Sir Keir has called on Prime Minister Rishi Sunak to fund more overtime for doctors and nurses, offering the party’s promise to end the non-dom tax status as a way to fund it.
“Labour has a fully-funded, NHS-backed plan to ramp up weekend appointments, clear the backlog, and help give people their lives back. There is one reason it’s not happening, and that’s a political choice by the Prime Minister to keep a tax loophole for the wealthiest,” he said. “Patients will rightfully be wondering why.”
Shadow health secretary Wes Streeting will join his party leader in a visit to a hospital trust in Yorkshire on Monday, where weekend clinics have been introduced.
Meanwhile, Mr. Streeting has said a Labour government can’t just “turn the tap on” to give the NHS more funding.
The comments came after he previously told The Sunday Times the NHS “uses every winter crisis and every challenge it faces as an excuse to ask for more money.”
Speaking on Sky News’ “Sunday Morning with Trevor Phillips” programme, Mr. Streeting said there “will be investment with Labour, but it’s got to be linked to reform.”
The shadow minister said he’s “worried about the complacency that against the backdrop of appalling public finances, people assume that an incoming Labour government will just be able to turn the taps on.
“Even if [shadow chancellor] Rachel Reeves had a complete personality transplant and became a big spending chancellor, she might turn the tap on, but there’ll be nothing in the tank,” he said.
“So, we’ve got to be honest about the fact the public finances are in a mess.

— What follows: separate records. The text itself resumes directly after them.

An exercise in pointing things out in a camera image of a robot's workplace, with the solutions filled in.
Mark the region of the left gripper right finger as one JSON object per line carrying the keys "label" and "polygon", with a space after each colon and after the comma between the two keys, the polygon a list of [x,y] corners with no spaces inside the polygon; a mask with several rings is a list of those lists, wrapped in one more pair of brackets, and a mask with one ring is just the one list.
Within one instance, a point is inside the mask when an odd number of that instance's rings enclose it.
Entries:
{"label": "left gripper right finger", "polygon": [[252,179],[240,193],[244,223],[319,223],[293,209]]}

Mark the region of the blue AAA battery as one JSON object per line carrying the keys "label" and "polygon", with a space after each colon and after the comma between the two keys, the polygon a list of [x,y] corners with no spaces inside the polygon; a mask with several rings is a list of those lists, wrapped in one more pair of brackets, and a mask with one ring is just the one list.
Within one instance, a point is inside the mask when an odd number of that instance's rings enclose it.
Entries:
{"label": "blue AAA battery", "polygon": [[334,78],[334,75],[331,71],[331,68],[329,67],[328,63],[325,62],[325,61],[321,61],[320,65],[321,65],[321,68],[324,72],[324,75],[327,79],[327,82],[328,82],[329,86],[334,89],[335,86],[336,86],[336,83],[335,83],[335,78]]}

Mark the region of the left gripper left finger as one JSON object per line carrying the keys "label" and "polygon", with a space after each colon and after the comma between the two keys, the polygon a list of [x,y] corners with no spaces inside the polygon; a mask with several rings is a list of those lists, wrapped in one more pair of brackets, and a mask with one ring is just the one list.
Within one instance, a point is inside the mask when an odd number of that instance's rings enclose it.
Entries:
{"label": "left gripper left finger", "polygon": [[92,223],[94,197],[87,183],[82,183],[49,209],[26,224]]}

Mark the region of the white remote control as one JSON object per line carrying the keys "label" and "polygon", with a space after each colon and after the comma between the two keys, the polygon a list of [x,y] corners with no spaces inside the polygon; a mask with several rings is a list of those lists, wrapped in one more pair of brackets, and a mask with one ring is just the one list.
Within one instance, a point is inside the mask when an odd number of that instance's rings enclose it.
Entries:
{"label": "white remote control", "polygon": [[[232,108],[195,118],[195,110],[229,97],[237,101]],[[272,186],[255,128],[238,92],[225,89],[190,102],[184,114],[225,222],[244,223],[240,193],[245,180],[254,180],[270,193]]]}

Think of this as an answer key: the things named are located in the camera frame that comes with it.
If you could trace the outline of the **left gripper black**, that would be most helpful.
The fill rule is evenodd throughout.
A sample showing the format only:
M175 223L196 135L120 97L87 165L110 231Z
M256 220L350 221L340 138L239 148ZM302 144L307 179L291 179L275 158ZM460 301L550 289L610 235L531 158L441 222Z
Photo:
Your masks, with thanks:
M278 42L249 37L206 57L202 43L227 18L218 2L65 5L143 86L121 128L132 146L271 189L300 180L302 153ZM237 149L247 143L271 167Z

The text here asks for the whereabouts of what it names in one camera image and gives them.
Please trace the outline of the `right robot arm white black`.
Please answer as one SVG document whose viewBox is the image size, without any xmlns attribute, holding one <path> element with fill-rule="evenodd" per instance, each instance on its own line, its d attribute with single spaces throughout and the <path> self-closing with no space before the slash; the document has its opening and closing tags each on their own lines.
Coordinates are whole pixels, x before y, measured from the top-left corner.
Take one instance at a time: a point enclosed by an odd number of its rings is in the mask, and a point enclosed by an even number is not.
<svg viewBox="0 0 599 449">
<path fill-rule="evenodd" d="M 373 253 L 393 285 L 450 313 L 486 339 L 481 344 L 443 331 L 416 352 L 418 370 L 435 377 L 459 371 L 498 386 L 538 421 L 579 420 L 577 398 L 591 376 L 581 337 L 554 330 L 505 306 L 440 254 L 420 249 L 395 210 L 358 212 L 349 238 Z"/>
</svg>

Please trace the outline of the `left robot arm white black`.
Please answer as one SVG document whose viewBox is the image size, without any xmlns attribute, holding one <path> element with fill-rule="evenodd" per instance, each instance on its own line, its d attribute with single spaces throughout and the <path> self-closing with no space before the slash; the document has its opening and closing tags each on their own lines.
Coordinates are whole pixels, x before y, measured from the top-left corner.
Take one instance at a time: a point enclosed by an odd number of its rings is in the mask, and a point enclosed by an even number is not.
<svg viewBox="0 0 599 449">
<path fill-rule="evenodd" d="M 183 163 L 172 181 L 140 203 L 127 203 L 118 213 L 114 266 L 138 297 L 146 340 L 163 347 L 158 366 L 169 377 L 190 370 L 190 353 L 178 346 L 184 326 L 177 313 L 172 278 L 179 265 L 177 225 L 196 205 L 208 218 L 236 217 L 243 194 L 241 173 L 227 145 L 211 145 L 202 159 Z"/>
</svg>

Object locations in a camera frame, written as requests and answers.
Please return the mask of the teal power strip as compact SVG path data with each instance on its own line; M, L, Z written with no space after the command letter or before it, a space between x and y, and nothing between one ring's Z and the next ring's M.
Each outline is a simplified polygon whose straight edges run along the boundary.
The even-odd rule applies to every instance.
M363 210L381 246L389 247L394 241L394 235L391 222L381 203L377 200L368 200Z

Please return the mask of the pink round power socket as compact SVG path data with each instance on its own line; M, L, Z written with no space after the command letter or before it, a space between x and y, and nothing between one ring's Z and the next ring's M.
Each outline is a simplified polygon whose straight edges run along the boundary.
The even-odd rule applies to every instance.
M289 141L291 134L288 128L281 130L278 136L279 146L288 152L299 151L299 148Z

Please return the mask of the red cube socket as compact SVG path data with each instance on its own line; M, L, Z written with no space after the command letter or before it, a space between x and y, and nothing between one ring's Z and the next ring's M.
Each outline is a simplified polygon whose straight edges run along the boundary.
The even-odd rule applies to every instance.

We’ve got to get a grip on that. That’s why Labour’s priority is going for growth.
He said the answer to the NHS “isn’t just more money, it’s investment and reform that delivers results.”
The Labour frontbencher warned that the NHS faces “the triple whammy of a growing ageing society, rising chronic disease, and rising cost pressures.”

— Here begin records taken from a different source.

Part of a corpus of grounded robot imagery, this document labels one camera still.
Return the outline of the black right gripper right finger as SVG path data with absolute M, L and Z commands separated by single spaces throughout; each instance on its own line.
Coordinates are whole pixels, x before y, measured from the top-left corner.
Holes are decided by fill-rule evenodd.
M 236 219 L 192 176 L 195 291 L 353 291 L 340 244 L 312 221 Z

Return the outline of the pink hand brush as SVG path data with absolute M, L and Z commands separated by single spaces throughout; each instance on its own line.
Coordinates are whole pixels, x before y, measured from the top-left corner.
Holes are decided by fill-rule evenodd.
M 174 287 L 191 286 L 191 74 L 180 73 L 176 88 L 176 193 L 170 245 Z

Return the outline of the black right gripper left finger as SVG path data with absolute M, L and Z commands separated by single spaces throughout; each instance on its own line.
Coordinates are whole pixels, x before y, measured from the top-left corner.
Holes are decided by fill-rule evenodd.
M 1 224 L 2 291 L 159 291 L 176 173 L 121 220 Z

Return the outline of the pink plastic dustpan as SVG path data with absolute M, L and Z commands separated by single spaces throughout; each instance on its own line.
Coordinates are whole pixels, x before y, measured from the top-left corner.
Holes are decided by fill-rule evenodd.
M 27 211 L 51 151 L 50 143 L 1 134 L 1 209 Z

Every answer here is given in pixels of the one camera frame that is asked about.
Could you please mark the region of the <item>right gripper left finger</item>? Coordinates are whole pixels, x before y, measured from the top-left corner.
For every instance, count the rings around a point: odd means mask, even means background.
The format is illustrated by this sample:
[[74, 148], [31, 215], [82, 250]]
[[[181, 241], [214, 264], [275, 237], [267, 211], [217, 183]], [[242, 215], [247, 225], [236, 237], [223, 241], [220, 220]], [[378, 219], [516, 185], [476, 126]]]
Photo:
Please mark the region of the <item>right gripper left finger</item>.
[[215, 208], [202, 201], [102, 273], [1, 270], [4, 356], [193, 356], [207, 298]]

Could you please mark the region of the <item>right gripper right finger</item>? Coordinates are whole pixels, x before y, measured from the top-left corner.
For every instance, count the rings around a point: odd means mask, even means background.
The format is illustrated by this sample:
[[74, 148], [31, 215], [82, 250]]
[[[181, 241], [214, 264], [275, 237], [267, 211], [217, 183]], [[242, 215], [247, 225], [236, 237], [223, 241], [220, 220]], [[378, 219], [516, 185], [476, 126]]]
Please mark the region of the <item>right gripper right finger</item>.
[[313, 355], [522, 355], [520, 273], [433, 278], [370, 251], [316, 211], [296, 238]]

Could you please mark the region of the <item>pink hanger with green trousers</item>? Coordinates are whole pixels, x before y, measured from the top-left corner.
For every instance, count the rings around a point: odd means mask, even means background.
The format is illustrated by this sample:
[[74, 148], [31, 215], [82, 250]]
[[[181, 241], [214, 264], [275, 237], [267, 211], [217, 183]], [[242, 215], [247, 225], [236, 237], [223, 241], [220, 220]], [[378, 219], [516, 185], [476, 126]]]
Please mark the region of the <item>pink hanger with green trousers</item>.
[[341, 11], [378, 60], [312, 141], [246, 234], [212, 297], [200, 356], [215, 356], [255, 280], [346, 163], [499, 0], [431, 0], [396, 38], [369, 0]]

“Unless we keep a focus, a sharp focus on all three, we threaten to not just overwhelm the NHS in terms of demand, but bankrupt the NHS financially,“ he said, adding that it is ”wasteful in every sense“ to pour ”ever-increasing amounts of taxpayers’ money into a broken system.”
“It’s a waste of money we don’t have, it’s a waste of time that isn’t on the NHS’s side, and it’s a waste of potential because I believe from the bottom of my heart that the NHS as a public service free at the point of use can exist for the next 75 years, but we’ve got to modernise and change in order for it to be sustainable in the longer term,” he said.
Mr. Streeting criticised the government for its handling of the NHS over the last 13 years, saying: “There isn’t a great deal of money to go around, and we can’t be complacent about that. I think there is a complacency that assumes that we can just turn the taps on.”
Pressed on who he believes is complacent, Mr. Streeting said: “Well, I think it’s a general complacency. I think it’s a general complacency about the NHS, it’s sustainability in its future.”
Chancellor Jeremy Hunt has proposed that artificial intelligence can help free up doctors, teachers, police officers, and other civil servants from administrative tasks and help them with productivity, thereby breaking the “vicious circle of ever-rising taxes.”